Lian iniziò a sbucciare il frutto di un bel colore verde-giallo, 
canticchiando una canzoncina breve, mentre ogni tanto si fermava, 
chiacchierando con Nicholas come fosse sveglio, raccontandogli quel che 
succedeva a scuola, di Keith che gli voleva bene e lo raccomandava sempre di 
dirgli che voleva che tornasse presto a casa; che gli mancava quel suo 
brutto carattere orgoglioso e che non vedeva l'ora di preparargli i biscotti 
così che potessero mangiarli tutti assieme non appena si sarebbe rimesso.
E così via, fino a sera, senza stancarsi mai, anche se ogni tanto doveva 
prendersi dei momenti di pausa, per riuscire a reggere quel suo monologo.
Cosa non avrebbe dato perché lui gli rispondesse..!
Ma non era ancora tempo, a quanto pareva.
Una piccola fettina della mela gli scivolò dalle mani, andandosi a 
schiantare sul pavimento, mentre Lian s'interrompeva nelle sue chiacchiere e 
si chinava a raccoglierla con un borbottio.
Poi un lieve fruscio e qualcosa di tiepido che gli toccava un polso.
Il moretto si levò di scatto, come avesse preso la scossa, fissando gli 
occhi spalancati sulla figura di Nicholas di fianco a lui.

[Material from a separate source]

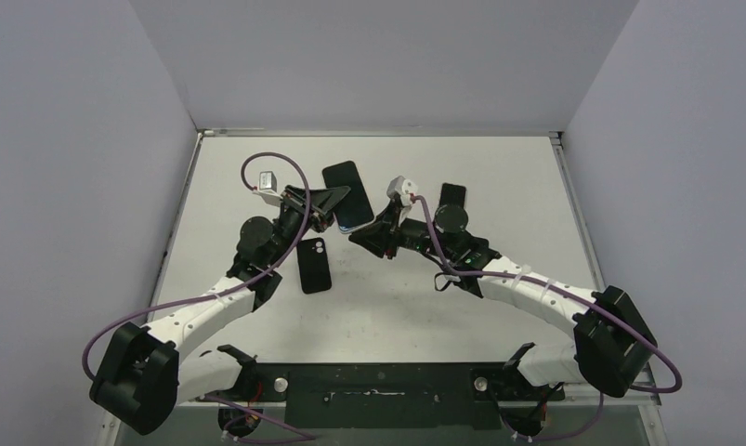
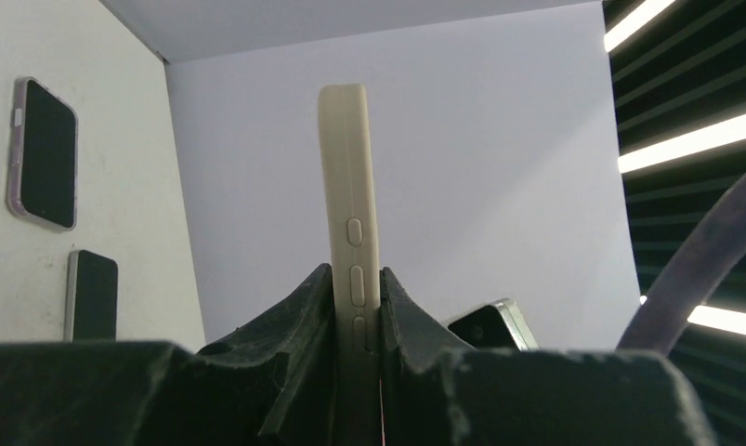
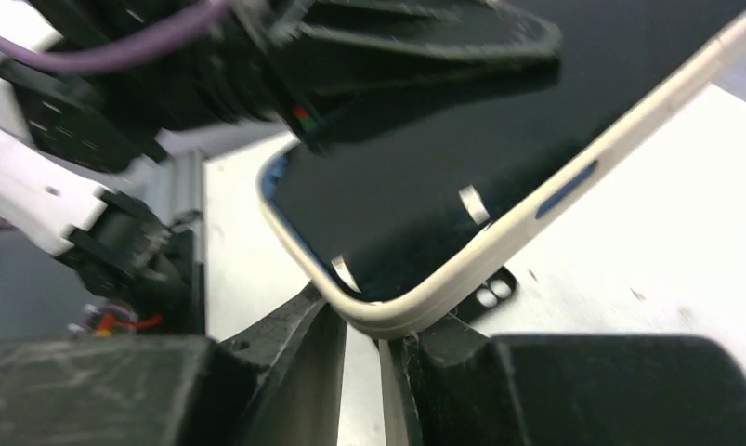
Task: Take the phone out of the phone case
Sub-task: Remove the phone case from the phone.
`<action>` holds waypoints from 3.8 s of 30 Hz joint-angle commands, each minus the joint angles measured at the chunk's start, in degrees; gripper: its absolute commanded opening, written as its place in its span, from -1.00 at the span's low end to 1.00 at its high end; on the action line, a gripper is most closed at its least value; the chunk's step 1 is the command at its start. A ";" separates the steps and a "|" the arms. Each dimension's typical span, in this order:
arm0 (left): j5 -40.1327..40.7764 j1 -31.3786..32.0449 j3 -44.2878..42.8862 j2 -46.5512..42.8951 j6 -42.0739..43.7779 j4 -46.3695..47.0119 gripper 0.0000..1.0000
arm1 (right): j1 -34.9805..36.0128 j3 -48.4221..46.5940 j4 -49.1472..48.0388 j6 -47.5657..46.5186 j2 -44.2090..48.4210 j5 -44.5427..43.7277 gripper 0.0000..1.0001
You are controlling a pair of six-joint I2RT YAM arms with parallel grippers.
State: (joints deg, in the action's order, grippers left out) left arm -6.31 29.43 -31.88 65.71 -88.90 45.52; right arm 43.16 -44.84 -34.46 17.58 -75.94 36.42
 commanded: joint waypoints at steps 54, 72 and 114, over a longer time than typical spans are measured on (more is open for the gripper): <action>-37.51 -7.16 -10.65 4.16 9.07 13.73 -1.00 | -7.10 -13.00 24.31 -19.94 -0.59 20.49 -0.96; -38.18 -5.24 -10.07 6.27 4.11 15.96 -1.00 | -4.82 -16.97 26.18 -28.66 -2.54 6.86 -1.00; -22.68 -6.91 -5.85 -0.99 27.66 0.68 -1.00 | -8.61 -14.53 31.00 3.27 4.89 -8.69 -0.05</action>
State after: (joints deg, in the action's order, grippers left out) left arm -34.89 23.94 -34.00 67.13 -67.59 48.12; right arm 34.54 -59.75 -4.40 18.83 -76.66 29.30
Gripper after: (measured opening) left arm 0.157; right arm 0.412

Era una sua mano…quella che…
Abbassò lo sguardo incredulo sulle lunghe dita diafane che gli stringevano 
piano il polso.
"oddio…non..può essere..vero.."
Un piccolo fremito saettò da sotto la nera benda che gli fasciava gli occhi 
ciechi, un piccolo mugugnio gli giunse alle orecchie, mentre la presa di 
quelle dita si rinsaldava su di lui.
Lian tremava come una foglia, il cuore gli pulsava come impazzito nella 
cassa toracica, dando tutta l'impressione di volerla forare ed uscir fuori 
per farsi sentire meglio, sudava anche freddo.
Di riflesso, senza ragionare, mosse la mano nella presa di quella dell'altro 
ed intrecciò le sue dita con le proprie.
-Ni..Nicholas?-
Lo chiamò, la voce un sussurro, ma chiaro e ben definito.
La testa colma di ciuffi bianchi spettinati si volse verso di lui, di 
scatto, la bocca che si socchiudeva per l'evidente stupore.
-Lian..?Lian?-
E non riuscì più a trattenere le lacrime, non essendo però in grado di 
muoversi, se non nel chinare il capo verso il basso, mentre le lacrime calde 
gli gocciavano con insistenza sul palmo diafano dell'albino.
"Grazie..grazie Dio, grazie…"
-Nicholas..-
Lo sussurrò ancora, a voce più alta, ridendo e piangendo, mentre tuffava la 
testa boccolosa nell'incavo della spalla del suo amore, continuando a 
stringere a sé più che poteva la sua mano.
Una grande mano pallida si posò sul suo capo, carezzandolo piano.